Somatostatin in bleeding oesophageal varicesBMJ 1996; 312 doi: https://doi.org/10.1136/bmj.312.7028.442 (Published 17 February 1996) Cite this as: BMJ 1996;312:442
Important information about trial was omitted
- S A Jenkins,
- I N Baxter
- Non-clinical scientist Reader in surgery University Department of Surgery, Glasgow Royal Infirmary, Glasgow G31 2ER
EDITOR,—We find it hard to understand why, in Peter C Gotzsche and colleagues' double blind placebo controlled trial of somatostatin in acute variceal haemorrhage, patients were not randomised for long periods after the onset of haemorrhage.1 Patients with cirrhosis do not tolerate prolonged periods of bleeding.

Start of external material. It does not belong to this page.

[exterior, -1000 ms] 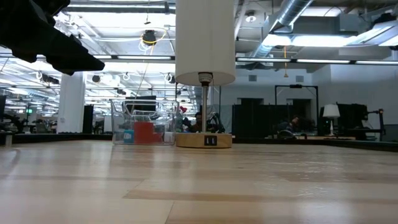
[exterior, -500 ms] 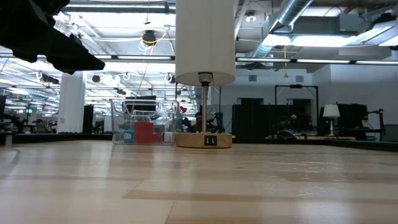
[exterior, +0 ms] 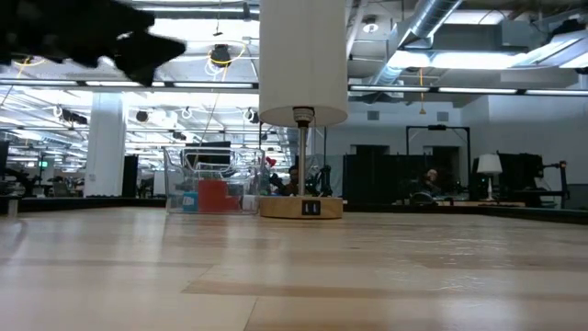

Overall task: Pick & Place Office items
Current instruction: Return to Home Position

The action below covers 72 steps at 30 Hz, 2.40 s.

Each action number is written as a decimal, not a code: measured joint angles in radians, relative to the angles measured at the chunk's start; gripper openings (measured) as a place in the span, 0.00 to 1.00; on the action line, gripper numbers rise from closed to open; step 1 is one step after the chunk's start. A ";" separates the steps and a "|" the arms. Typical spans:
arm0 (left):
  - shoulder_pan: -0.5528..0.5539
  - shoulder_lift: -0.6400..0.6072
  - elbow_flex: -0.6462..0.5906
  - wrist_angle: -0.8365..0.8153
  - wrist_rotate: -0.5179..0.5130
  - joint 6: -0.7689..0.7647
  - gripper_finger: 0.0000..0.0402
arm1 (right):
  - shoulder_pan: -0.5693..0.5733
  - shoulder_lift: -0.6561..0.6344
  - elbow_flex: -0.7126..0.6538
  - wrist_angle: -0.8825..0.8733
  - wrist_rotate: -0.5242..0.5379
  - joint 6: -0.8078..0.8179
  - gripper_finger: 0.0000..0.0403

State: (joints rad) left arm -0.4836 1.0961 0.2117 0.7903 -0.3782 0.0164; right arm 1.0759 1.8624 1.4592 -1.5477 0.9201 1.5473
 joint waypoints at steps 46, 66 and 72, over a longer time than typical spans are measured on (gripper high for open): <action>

The authors elected not to use bolus administration of somatostatin as soon as the continuous infusion was established despite good evidence for this method of administration.2 In 19 randomised controlled trials of somatostatin the poorest rates of control have been obtained in those studies in which no or inadequate bolus doses were given.3
The authors do not state when sclerotherapy was performed in relation to the end of treatment with placebo and somatostatin; if it was delayed then it is not surprising that there was no difference between the groups with respect to outcome.
Neither the severity of haemorrhage before entry into the trial nor the amount of rebleeding are defined. A small amount of rebleeding sufficient to colour the gastric aspirate may have occurred in both groups. From the data given it is impossible to determine the extent of rebleeding in both groups.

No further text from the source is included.